Now NASA has performed the same feat with a mission called OSIRIS-REx, which was aiming for an asteroid that's about 334 million kilometers from Earth, named Bennu.
“We did it — we tagged the surface of the asteroid. The spacecraft appears to have operated flawlessly,” Dante Lauretta, the principal investigator and a planetary scientist at the University of Arizona in Tucson told Nature. "I hope the world looks at this as a piece of good news — something we can be proud of with all the insanity that’s going on this year."
Asteroids can tell scientists more about how the Solar System formed over 4.5 billion years ago, and the organic material that can be found throughout it. Bennu is thought to have formed between 100 million and one billion years ago.
“This was an incredible feat – and today we’ve advanced both science and engineering and our prospects for future missions to study these mysterious ancient storytellers of the solar system,” said Thomas Zurbuchen, associate administrator for NASA’s Science Mission Directorate at the agency’s headquarters in Washington. “A piece of primordial rock that has witnessed our solar system’s entire history may now be ready to come home for generations of scientific discovery, and we can’t wait to see what comes next.”
OSIRIS-REx launched in 2016 and began to move near Bennu for a closer look in 2018. After that, the scientists realized they would have to create an automated system to navigate massive boulders on its surface. As the spacecraft descended, it snapped images of its target landing region; if there was danger, the landing could be aborted and the spacecraft could hang out and wait for another opportunity.

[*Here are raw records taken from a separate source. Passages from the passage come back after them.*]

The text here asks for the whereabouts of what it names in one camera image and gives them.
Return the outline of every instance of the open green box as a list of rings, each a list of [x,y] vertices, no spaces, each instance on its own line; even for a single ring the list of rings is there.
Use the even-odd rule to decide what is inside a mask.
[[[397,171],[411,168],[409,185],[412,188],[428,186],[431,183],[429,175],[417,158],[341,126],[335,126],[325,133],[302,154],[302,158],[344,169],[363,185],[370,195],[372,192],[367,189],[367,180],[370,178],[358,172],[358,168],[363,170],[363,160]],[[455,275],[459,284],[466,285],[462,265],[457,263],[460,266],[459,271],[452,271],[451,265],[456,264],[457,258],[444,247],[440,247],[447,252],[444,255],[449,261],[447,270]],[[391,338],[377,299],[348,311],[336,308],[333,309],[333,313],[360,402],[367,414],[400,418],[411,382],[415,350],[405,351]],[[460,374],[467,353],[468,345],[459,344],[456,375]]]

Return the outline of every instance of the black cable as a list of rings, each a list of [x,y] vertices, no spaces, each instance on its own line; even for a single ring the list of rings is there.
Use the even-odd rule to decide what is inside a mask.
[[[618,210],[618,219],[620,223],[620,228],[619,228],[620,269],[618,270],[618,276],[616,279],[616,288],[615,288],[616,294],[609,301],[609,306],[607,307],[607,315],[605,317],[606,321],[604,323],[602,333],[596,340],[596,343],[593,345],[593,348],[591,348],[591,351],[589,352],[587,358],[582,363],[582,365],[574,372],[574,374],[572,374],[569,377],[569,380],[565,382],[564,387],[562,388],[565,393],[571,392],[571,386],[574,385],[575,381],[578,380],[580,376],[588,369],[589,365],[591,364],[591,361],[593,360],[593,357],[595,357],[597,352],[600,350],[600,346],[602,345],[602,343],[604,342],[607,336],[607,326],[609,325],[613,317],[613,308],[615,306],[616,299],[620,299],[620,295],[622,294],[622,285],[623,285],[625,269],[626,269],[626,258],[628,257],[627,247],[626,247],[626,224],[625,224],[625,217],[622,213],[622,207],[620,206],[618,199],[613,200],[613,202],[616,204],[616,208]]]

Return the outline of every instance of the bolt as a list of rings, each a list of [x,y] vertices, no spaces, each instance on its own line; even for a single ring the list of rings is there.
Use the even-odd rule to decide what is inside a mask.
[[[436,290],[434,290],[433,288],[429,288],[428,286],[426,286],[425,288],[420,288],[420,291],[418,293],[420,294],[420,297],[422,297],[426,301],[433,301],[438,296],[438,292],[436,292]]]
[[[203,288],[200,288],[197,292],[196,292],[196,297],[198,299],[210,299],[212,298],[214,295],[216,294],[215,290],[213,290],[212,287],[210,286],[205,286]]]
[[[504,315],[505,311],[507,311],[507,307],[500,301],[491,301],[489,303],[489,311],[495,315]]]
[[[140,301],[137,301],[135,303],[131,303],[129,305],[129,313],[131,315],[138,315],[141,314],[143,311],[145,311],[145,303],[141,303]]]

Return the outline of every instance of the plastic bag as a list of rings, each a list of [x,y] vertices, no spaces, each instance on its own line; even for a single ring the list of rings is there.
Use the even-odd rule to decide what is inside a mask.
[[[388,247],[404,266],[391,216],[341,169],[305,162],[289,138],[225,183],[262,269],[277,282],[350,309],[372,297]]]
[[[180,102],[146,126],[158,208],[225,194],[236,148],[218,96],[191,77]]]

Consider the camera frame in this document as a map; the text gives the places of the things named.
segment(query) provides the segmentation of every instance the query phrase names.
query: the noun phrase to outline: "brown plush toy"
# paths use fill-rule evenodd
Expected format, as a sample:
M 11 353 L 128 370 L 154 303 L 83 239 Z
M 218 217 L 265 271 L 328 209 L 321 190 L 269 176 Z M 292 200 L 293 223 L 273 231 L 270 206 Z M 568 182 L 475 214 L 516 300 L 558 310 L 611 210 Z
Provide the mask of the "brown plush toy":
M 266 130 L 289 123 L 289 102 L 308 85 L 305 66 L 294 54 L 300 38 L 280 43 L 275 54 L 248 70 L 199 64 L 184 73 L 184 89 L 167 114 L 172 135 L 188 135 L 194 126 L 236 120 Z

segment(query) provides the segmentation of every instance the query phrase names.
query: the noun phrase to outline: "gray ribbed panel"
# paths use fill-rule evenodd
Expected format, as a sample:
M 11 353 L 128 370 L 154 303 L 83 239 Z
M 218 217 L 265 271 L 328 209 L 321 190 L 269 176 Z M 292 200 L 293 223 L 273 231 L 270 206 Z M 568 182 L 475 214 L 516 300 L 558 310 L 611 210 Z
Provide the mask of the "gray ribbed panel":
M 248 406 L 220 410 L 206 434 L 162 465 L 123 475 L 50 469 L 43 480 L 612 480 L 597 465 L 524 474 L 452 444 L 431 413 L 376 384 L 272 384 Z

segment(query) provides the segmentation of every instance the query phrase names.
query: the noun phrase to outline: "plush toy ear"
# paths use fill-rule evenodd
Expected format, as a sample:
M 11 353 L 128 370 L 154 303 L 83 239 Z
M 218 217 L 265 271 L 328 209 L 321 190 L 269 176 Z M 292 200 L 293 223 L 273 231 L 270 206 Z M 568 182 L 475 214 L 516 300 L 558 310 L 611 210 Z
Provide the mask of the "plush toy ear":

The approach worked, as seen in the video. OSIRIS-REx was aiming for a crater with a relatively smooth surface about 16 meters wide. The spacecraft descended, stretching its robotic arm, and when it touched down it released nitrogen gas, sending up a cloud of asteroid debris that a device could quickly sample and store.

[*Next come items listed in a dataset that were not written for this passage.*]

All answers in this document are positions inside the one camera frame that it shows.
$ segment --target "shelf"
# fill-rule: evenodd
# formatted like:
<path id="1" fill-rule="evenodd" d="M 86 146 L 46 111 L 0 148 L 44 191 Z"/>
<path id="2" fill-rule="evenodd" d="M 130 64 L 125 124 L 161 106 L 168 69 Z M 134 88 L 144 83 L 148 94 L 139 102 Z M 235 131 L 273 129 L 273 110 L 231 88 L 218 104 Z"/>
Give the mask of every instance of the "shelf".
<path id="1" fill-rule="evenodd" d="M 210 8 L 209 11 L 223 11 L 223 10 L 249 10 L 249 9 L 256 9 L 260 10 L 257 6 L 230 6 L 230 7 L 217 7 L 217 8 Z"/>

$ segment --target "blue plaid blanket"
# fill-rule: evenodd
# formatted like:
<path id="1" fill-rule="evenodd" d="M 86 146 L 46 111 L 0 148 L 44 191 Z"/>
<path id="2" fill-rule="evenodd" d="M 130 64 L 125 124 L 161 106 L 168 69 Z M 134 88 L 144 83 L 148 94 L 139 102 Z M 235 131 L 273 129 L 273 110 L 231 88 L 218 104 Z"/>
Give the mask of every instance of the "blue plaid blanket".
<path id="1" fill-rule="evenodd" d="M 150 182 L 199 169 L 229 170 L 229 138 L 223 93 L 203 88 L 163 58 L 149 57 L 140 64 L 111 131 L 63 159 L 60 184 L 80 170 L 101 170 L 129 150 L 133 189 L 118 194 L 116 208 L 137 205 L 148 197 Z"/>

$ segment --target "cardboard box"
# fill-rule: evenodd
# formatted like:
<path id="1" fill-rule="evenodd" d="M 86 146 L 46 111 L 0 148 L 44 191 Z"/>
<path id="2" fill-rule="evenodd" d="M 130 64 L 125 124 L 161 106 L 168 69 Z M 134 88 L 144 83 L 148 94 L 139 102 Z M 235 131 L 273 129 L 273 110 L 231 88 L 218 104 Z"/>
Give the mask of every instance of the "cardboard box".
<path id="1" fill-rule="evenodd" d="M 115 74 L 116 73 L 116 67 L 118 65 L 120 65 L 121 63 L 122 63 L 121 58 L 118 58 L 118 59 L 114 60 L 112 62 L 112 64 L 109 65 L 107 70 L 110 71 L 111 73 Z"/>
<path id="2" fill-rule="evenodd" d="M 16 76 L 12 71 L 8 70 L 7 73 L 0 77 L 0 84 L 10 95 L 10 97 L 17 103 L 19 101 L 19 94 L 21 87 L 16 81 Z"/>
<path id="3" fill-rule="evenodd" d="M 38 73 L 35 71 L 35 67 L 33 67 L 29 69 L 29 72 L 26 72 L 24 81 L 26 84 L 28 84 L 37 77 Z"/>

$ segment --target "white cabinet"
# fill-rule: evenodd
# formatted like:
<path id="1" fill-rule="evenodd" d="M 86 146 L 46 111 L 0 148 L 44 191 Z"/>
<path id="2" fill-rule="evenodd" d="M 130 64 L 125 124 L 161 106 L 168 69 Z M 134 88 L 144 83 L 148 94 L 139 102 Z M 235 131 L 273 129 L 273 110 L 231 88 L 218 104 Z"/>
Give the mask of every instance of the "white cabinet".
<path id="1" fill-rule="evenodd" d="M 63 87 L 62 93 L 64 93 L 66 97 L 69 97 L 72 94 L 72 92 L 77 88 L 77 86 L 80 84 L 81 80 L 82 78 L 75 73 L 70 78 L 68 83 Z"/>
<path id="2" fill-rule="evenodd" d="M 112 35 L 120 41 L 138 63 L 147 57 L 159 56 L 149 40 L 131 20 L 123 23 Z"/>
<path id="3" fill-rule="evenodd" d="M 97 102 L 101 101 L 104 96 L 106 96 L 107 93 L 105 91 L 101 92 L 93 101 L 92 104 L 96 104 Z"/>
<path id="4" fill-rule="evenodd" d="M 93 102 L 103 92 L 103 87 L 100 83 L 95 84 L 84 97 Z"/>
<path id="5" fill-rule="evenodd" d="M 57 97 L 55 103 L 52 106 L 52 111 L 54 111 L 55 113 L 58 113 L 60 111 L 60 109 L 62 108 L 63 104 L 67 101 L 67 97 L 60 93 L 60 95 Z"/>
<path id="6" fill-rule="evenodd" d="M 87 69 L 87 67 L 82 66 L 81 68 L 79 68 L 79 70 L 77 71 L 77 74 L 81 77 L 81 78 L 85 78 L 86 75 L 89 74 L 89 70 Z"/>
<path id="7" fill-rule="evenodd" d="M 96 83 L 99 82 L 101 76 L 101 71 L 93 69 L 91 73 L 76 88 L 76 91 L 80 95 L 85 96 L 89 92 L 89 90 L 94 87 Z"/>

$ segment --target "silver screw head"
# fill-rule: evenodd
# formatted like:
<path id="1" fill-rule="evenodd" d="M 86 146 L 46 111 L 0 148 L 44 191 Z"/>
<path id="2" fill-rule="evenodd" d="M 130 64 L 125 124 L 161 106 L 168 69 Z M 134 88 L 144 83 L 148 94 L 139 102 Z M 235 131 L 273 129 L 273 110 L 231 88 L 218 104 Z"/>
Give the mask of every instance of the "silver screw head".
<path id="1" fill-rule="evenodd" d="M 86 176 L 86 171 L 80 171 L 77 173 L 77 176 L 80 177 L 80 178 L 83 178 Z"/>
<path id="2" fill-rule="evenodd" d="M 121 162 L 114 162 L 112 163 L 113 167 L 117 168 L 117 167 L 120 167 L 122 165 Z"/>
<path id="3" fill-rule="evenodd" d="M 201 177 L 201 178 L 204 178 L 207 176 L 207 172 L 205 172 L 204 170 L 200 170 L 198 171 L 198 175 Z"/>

NASA researchers are hoping to have collected at least 60 grams of material. They will find out in the next week, and if they were successful, OSIRIS-REx will return to Earth. It would be expected to arrive in 2023. If it has less than 40 grams, the scientists will try (one time) for a second sample in January at another site they've selected.
Any sample from Bennu is going to be amazingly useful — a critical addition to the collection of planetary samples that we have on Earth,” Erica Jawin, a planetary scientist at the Smithsonian National Museum of Natural History told Nature. “It probably won’t care too much that we were there and stole some of its rocks.”